* _Problem_
In the listing beneath this line, copy exactly the lines starting with the one containing "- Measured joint" and going on through the one containing "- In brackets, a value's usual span".

* _Task inputs_
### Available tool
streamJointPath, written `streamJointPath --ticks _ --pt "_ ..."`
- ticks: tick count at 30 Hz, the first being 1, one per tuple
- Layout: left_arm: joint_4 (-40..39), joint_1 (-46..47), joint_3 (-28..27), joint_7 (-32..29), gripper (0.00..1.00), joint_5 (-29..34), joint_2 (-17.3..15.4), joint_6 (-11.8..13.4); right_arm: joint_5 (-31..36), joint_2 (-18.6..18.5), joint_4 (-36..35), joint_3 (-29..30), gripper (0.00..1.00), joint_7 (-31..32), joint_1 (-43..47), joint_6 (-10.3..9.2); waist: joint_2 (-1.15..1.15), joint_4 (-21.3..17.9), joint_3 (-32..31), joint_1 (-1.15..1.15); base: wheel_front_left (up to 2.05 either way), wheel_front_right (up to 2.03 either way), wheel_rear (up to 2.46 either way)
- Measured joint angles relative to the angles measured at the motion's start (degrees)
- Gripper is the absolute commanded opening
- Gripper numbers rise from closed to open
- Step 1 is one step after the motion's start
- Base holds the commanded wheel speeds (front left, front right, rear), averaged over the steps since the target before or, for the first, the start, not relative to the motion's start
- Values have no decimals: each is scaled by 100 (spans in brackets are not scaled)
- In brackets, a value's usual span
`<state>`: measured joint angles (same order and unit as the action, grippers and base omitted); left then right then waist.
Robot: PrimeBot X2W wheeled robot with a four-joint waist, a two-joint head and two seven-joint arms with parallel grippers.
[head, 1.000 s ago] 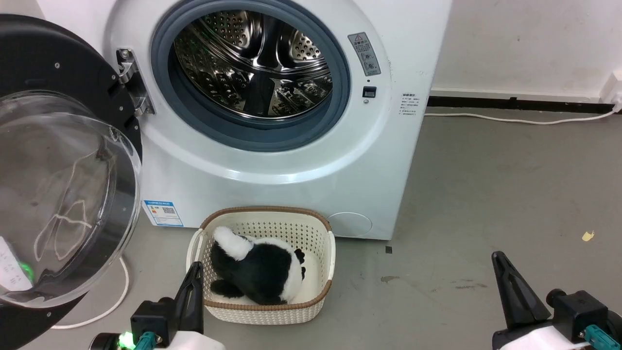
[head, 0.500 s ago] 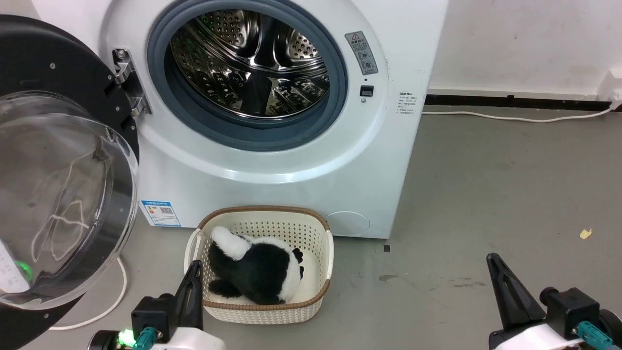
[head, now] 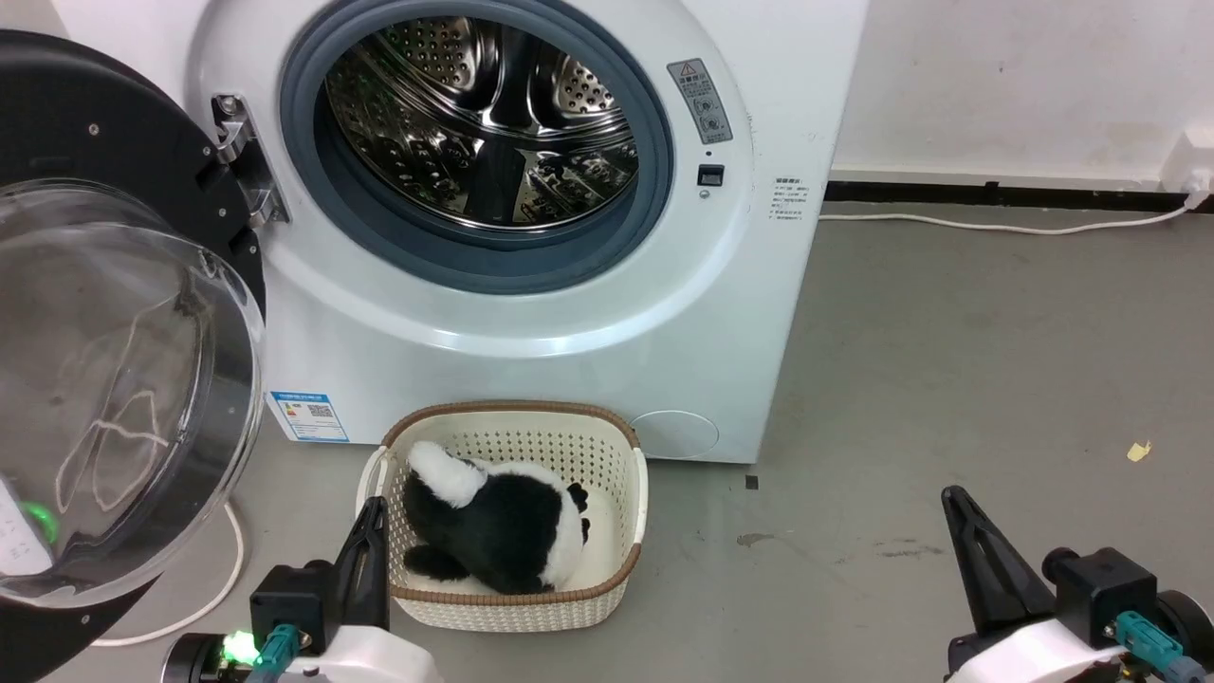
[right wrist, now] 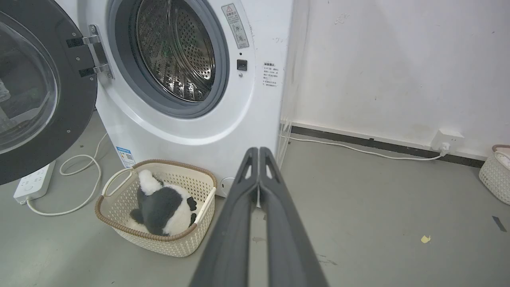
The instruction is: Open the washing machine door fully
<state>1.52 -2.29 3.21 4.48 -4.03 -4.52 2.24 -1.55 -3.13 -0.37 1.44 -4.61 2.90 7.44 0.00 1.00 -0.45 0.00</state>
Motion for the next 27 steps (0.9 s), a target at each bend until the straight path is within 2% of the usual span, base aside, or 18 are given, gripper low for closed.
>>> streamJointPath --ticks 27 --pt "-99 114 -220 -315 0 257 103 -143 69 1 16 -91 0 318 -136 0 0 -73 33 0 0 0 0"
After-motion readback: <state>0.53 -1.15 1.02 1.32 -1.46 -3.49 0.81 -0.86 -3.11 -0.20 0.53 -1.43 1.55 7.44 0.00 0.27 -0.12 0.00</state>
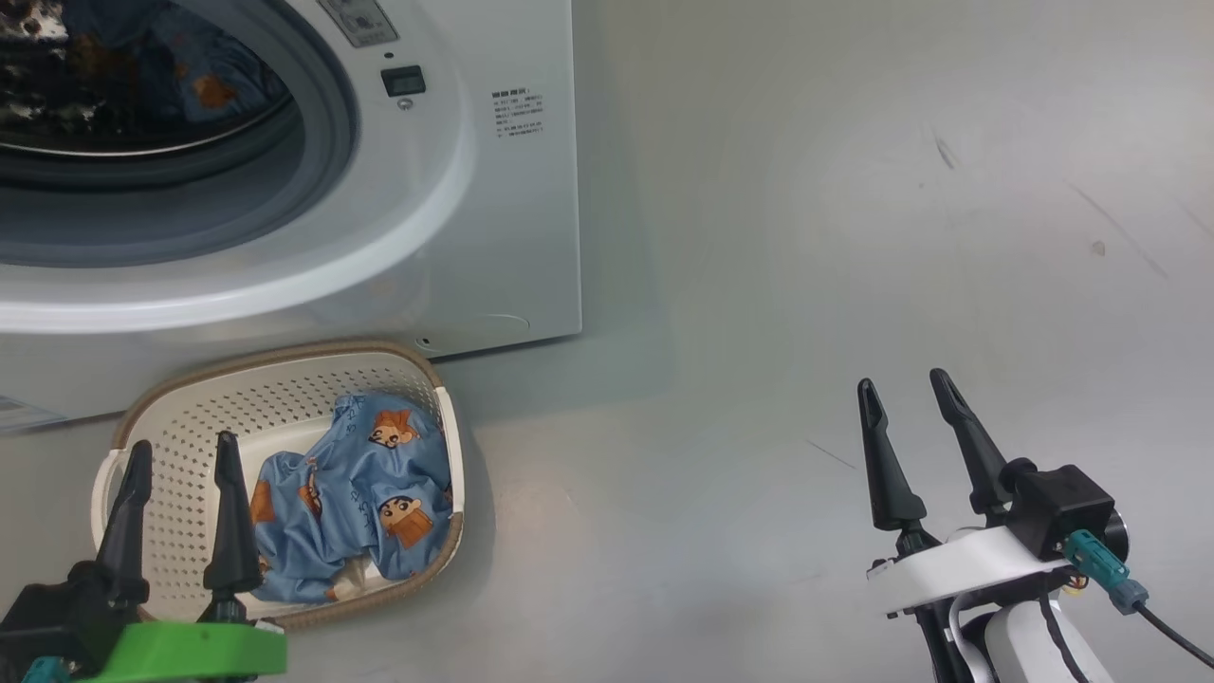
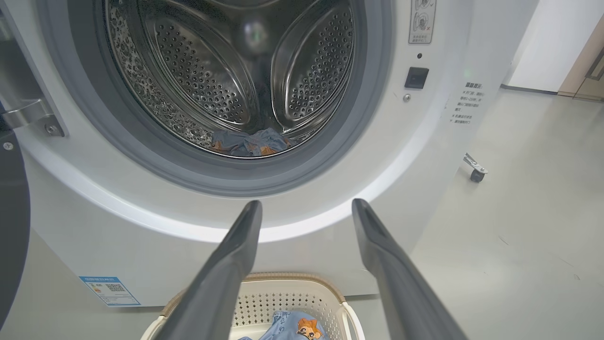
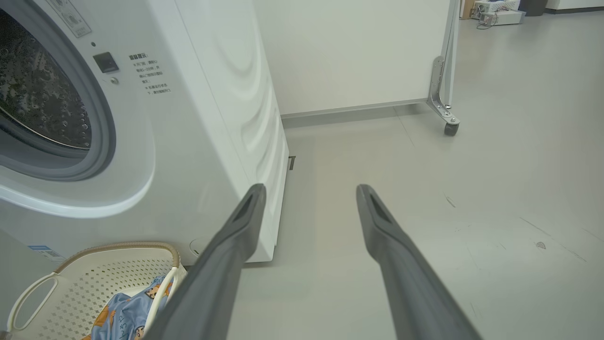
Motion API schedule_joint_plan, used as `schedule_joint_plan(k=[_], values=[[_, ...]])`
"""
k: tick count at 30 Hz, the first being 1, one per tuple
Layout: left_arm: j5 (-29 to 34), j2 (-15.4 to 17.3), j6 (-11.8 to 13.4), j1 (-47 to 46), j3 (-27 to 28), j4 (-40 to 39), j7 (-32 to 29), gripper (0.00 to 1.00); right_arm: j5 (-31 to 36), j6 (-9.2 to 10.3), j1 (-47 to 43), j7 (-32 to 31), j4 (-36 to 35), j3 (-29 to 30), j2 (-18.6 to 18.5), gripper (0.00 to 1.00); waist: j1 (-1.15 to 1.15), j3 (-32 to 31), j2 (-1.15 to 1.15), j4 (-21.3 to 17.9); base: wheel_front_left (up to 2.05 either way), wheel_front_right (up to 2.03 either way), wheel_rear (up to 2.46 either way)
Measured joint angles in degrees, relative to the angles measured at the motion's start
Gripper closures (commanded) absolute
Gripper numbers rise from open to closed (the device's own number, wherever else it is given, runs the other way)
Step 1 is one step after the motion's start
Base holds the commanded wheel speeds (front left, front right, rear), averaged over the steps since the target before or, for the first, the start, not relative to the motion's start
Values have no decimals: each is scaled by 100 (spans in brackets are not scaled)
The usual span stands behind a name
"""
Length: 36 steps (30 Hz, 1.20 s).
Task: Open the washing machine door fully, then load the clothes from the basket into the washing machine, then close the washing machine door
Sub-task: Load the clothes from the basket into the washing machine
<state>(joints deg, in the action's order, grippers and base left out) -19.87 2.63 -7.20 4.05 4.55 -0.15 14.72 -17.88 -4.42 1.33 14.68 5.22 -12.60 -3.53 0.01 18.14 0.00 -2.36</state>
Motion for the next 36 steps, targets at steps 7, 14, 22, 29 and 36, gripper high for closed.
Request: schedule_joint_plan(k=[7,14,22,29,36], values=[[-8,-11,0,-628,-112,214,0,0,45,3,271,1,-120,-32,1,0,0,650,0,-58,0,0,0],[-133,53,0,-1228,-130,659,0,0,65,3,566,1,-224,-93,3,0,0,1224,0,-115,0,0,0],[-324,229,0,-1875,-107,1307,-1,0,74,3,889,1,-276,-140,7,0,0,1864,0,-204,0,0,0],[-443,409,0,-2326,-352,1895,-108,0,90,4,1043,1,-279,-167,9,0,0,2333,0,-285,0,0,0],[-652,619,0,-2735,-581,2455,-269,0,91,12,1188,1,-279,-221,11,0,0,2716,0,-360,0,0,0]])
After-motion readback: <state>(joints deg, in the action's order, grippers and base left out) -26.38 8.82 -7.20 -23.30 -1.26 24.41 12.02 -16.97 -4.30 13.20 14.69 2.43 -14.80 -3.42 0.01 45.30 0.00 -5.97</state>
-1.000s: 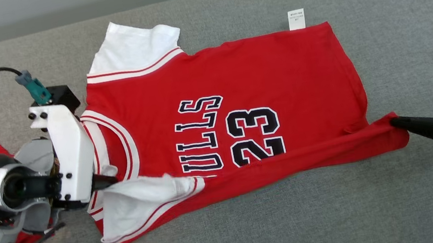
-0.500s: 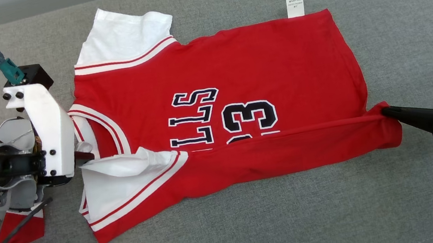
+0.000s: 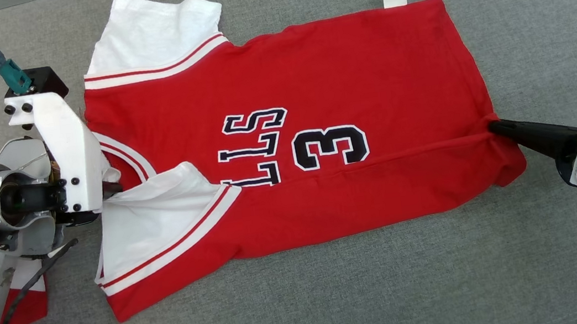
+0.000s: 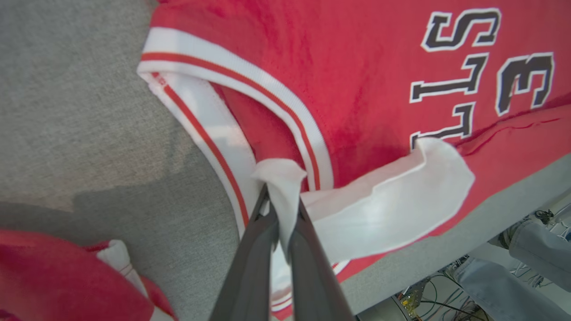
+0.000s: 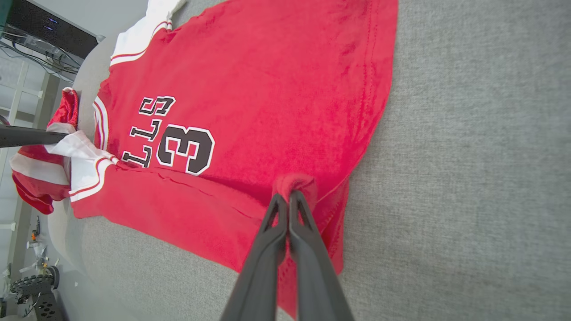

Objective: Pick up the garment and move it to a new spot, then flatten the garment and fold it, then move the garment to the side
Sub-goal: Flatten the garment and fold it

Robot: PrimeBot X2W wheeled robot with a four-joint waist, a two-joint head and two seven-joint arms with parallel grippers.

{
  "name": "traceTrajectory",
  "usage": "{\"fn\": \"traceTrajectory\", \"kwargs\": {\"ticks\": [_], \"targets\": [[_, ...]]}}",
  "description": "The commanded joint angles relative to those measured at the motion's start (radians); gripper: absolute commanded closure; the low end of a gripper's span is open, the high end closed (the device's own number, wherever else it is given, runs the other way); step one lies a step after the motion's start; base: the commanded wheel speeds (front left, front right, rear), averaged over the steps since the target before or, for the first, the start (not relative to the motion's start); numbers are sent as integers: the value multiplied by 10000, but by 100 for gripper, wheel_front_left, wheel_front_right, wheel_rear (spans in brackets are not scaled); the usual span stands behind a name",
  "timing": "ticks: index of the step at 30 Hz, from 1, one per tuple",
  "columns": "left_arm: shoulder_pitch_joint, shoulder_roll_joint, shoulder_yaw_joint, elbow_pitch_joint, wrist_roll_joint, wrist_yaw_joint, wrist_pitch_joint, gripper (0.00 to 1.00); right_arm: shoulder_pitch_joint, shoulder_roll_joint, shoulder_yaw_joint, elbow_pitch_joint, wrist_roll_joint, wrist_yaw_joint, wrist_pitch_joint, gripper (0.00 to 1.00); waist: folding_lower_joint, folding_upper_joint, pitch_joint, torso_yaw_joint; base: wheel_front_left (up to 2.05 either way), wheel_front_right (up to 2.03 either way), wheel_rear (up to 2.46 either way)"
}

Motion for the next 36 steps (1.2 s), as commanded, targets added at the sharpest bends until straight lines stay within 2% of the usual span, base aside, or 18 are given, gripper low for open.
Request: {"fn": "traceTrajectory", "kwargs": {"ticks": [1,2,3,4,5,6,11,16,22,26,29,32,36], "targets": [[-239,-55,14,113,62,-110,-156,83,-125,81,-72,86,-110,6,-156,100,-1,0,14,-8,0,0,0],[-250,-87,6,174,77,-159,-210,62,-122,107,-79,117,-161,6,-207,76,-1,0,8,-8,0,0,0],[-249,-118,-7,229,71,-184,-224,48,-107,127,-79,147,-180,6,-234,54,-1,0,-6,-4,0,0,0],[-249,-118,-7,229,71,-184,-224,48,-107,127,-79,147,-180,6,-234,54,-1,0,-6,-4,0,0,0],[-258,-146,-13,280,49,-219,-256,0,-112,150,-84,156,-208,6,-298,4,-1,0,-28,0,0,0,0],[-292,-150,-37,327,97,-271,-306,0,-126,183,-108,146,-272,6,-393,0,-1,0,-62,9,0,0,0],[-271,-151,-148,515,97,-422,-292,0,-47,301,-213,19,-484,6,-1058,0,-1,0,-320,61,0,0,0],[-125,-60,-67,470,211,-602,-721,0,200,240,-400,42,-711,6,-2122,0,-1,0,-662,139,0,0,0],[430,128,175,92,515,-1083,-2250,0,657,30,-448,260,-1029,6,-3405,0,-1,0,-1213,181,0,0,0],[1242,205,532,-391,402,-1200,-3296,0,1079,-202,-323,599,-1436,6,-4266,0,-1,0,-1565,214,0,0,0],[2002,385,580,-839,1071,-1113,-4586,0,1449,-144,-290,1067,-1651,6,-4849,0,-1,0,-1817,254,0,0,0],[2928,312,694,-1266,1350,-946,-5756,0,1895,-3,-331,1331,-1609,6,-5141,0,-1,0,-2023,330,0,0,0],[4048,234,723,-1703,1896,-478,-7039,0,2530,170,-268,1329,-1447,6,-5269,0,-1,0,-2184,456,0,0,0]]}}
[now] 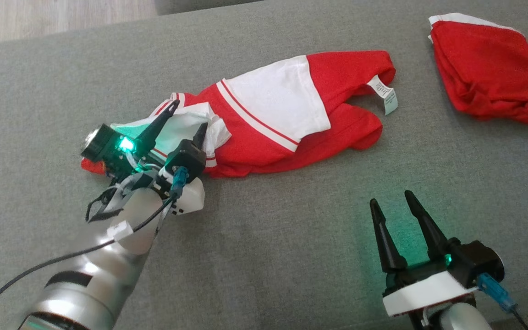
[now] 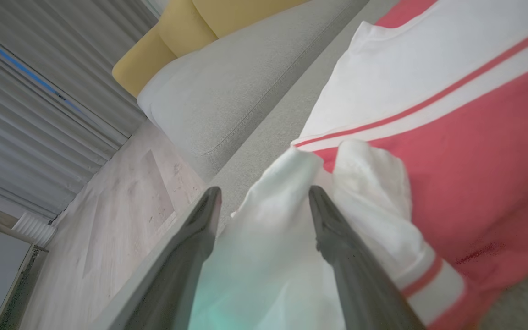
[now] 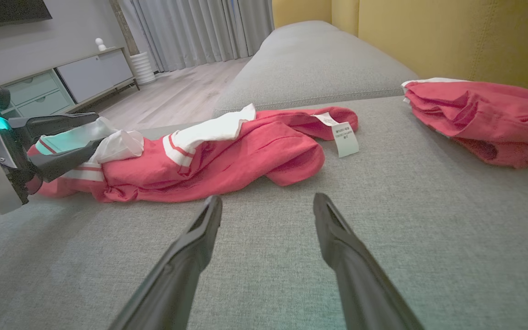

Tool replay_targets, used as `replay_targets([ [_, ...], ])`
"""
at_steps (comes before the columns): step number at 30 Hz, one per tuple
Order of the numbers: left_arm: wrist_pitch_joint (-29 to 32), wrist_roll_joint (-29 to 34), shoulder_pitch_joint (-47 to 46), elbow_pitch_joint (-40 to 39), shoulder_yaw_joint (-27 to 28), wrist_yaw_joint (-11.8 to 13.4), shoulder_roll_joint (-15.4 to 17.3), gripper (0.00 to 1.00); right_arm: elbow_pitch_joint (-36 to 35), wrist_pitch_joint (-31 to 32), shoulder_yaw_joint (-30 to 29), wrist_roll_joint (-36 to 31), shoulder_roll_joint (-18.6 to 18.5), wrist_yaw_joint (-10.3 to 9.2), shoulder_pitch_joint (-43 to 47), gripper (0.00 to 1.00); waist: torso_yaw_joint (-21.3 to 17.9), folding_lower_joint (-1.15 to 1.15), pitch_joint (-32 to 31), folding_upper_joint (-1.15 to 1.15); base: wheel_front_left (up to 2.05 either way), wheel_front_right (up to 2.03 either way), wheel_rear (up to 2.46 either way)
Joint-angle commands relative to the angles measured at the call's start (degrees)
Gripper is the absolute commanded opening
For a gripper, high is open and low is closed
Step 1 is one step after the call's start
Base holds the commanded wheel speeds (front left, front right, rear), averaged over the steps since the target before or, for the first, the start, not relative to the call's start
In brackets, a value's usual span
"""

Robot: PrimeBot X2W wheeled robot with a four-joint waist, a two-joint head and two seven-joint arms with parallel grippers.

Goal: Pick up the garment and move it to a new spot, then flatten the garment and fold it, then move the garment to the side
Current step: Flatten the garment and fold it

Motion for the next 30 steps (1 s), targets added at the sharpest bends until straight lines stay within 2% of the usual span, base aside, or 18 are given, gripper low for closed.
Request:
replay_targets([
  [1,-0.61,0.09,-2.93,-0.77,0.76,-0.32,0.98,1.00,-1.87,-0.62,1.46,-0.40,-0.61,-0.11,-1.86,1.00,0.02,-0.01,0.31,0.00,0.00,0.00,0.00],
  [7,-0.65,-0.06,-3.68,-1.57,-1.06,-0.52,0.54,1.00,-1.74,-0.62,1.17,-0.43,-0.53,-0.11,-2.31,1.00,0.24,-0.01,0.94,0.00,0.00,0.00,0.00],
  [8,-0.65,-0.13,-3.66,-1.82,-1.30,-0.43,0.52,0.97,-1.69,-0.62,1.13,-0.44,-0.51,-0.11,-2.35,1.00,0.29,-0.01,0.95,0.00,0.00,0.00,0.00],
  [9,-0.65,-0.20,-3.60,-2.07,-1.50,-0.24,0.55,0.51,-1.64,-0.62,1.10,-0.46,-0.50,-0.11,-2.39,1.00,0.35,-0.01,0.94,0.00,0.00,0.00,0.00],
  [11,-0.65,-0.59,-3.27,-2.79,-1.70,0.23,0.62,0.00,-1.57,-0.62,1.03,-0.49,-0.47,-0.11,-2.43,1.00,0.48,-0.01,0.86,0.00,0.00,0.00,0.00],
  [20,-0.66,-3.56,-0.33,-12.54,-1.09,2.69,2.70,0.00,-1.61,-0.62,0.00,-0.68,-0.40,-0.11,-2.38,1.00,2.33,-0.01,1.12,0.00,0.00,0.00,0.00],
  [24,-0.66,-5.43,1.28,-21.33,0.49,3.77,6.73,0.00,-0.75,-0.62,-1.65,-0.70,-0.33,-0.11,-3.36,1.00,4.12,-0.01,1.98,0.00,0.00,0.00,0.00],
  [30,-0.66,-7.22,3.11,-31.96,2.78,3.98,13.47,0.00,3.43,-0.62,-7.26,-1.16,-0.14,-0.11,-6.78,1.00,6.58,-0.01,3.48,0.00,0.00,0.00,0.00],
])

* _Exercise answer_
- Measured joint angles relative to the angles measured at the motion's start (degrees)
- Gripper is the absolute commanded opening
- Gripper numbers rise from closed to open
- Step 1 is one step after the motion's start
- Base holds the commanded wheel speeds (front left, front right, rear), averaged over the steps since the target before or, for the first, the start, not relative to the motion's start
- Values have no decimals: each is scaled by 100 (spans in brackets are not scaled)
- In brackets, a value's usual span

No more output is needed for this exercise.